Было очевидно, что она надеялась на то, что они проведут этот день дома вместе. Она сказала, что собиралась пойти в свою контору, но с каких это пор она надевает шелковую домашнюю пижаму и домашние тапочки на работу?

Он не мог бы провести с ней день наедине и не пойти в спальню. Из этого ни черта не вышло бы. Поэтому, как последний трус, он бросил ее в сомнениях на свой счет, не подозревающей, что он сбежал не потому, что прошлая ночь была так плоха, а потому, что она была так чертовски хороша.

Да, Марси, возможно, подумала, что он покинул ее постель вчера ночью потому, что почувствовал отвращение к ней, тогда как в действительности все было как раз наоборот…

Взъерошив рукой волосы, он выругался. До вчерашней ночи он не чувствовал себя виноватым в этом браке. Теперь он чувствовал себя очень виноватым. Вина вызывала тошноту в желудке. Вина разъедала внутренности подобно коварной бацилле.

— Признайся, — шептал он себе, — вчера ночью тебе не хотелось уходить из ее постели. Поэтому ты не остался, не доверял себе? Она была такой упругой, такой… Господи, помоги! — Он хотел снова заниматься с ней любовью. И еще, и еще раз… после Тани этого с ним не случалось.

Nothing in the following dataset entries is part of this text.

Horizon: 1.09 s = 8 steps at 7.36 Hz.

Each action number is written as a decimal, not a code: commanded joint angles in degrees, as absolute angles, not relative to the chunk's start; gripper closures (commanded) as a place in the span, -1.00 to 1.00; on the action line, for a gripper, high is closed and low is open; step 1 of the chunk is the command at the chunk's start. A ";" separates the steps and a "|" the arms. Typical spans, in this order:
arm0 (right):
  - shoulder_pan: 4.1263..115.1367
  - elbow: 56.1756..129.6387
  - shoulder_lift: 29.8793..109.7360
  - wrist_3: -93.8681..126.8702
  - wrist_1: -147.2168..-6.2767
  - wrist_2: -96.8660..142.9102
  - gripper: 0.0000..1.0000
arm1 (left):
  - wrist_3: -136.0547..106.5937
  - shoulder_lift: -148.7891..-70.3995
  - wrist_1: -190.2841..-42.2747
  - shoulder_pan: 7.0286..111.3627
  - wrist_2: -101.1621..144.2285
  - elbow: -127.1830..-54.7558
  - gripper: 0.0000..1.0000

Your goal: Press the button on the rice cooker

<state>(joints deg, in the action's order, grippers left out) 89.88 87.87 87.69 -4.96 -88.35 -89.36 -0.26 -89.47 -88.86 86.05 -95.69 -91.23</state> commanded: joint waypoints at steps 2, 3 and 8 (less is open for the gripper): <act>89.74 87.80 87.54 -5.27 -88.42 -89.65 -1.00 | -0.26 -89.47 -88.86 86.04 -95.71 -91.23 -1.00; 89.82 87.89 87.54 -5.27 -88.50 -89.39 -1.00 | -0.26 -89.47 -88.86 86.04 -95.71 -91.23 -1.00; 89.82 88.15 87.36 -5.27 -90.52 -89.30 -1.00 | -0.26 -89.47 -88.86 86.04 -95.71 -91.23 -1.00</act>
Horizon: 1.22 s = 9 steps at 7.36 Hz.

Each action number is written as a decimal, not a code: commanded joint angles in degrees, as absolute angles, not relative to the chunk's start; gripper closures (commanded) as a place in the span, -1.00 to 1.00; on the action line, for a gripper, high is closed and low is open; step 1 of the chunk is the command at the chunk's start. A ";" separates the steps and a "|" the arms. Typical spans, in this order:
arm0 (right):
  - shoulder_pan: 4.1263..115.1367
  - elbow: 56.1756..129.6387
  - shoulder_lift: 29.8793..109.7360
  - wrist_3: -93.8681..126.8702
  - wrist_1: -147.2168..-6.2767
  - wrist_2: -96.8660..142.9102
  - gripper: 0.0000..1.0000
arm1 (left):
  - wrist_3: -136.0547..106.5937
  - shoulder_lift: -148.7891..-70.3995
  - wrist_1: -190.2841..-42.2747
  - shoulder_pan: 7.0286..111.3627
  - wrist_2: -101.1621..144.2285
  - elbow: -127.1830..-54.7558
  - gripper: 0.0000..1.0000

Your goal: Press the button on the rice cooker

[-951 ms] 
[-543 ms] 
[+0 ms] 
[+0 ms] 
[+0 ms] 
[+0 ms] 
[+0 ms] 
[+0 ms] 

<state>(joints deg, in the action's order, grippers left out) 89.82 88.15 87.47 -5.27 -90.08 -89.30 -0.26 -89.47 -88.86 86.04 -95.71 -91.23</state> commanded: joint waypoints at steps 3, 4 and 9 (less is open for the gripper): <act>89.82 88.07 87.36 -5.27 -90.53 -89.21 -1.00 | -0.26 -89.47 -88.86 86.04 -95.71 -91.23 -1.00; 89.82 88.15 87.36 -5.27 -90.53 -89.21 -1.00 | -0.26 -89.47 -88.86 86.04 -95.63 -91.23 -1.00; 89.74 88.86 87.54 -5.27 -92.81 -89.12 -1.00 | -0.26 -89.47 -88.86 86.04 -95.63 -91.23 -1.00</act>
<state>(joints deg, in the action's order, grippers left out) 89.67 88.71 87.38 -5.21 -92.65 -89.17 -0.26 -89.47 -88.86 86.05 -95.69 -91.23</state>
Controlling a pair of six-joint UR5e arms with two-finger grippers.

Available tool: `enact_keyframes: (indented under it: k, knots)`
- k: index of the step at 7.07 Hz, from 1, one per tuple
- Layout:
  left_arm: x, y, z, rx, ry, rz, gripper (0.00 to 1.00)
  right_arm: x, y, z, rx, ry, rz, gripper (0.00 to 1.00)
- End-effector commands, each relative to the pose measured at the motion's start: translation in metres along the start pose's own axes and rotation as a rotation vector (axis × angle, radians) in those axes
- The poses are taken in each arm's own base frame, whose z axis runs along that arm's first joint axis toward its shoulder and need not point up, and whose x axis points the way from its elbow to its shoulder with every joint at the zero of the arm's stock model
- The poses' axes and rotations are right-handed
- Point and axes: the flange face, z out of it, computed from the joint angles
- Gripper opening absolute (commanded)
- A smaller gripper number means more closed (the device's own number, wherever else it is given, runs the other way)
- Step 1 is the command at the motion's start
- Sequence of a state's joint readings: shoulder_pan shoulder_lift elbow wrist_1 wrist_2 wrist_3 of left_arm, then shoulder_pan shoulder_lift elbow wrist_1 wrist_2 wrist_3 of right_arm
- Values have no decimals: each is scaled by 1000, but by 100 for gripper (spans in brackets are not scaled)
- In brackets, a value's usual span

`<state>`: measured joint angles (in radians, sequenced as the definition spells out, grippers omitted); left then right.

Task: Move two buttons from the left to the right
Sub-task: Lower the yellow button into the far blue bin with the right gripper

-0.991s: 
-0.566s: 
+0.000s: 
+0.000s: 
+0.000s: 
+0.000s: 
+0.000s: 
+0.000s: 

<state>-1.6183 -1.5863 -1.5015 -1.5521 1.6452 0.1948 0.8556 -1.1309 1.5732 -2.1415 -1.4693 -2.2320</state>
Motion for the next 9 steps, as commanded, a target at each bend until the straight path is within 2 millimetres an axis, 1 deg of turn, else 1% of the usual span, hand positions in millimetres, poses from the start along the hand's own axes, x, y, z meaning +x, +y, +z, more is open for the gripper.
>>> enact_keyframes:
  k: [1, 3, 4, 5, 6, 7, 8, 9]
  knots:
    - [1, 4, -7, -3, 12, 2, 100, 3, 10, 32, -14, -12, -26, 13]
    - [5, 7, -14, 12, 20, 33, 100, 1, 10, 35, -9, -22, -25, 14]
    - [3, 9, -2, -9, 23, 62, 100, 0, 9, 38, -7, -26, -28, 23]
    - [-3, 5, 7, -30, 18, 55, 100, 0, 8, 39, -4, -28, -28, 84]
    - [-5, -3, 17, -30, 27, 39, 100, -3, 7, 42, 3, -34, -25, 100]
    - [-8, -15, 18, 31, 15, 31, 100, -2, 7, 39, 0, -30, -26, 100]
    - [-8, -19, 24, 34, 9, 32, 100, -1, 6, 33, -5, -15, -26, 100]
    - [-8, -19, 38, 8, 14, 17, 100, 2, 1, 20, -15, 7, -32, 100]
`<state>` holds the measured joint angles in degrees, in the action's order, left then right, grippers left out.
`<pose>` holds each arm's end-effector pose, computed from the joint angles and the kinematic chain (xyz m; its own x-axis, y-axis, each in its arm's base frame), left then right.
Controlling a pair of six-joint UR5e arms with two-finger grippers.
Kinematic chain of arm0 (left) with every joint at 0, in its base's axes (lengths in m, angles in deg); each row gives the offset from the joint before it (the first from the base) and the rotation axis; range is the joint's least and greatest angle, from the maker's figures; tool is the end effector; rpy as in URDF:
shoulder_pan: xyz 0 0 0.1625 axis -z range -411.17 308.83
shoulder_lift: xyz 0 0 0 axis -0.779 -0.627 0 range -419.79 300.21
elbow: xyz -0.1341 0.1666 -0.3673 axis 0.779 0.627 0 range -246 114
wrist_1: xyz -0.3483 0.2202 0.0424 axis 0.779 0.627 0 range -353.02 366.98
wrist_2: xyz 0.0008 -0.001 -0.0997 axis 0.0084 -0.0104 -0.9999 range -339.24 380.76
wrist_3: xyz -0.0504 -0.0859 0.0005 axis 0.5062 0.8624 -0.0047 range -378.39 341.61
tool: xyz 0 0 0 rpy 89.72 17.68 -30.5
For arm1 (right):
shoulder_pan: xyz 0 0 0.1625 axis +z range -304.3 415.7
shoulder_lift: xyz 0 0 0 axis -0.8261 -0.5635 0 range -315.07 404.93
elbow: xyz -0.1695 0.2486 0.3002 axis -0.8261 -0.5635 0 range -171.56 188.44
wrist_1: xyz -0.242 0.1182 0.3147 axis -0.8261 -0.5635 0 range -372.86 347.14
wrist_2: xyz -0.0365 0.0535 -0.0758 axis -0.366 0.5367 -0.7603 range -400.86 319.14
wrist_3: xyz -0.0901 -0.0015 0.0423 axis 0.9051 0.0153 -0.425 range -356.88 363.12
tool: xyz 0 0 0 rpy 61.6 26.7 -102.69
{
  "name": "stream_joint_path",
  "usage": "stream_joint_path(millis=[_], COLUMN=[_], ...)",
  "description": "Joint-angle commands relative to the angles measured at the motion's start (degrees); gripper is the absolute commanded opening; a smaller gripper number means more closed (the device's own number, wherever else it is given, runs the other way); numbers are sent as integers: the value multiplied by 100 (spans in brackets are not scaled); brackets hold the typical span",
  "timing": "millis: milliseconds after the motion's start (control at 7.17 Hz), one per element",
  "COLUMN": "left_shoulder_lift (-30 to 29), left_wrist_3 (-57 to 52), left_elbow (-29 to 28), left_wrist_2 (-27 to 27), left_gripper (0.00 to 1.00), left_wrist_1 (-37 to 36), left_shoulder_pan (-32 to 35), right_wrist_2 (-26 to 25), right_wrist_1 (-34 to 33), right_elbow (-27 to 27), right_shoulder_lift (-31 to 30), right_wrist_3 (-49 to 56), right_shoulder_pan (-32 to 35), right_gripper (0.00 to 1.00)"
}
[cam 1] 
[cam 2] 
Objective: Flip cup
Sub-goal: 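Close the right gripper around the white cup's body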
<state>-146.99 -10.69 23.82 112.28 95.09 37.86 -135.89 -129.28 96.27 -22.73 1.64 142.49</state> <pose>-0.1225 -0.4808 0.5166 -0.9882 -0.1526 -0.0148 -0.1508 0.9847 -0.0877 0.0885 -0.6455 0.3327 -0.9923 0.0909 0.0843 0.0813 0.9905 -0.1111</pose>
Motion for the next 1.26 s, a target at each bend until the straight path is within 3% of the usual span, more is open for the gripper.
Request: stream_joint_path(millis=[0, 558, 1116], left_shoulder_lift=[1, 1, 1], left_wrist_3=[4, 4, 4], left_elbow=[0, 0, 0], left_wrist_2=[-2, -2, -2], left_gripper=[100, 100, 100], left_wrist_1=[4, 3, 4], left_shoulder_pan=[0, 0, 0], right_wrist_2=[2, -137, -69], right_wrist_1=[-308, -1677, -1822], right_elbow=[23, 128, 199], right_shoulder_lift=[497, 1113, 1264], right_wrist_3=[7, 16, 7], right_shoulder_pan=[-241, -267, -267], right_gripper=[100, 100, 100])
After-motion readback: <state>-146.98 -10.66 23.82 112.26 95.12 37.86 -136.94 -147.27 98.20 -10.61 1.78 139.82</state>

Он прижался лбом к холодному оконному стеклу и плотно зажмурил глаза, стараясь не вспоминать, как выглядела Марси, одетая только в золотой, дрожащий свет свечей, фарфора и огня…

Тело его под джинсами напряглось, когда он подумал о ее торчащих сосках. Он хотел ощутить кончиком языка их вкус, втянуть их в рот…

Он так погрузился в свои фантазии, что не заметил «Мустанг» Лаки, свернувший к дому и затормозивший у входа. Чейз подскочил, когда брат быстро вошел в контору, на ходу снимая пиджак.

Лаки тупо уставился на него.

— Что ты здесь делаешь?

— Я здесь работаю.

— Не валяй дурака. Что ты здесь делаешь сегодня? Где твоя жена?

— Вероятно, в своей конторе.

— Несколько коротковатый медовый месяц, правда?

Чейз нахмурил брови, надеясь подавить его любопытство. Но Лаки никогда не смущали грозно нахмуренные брови брата.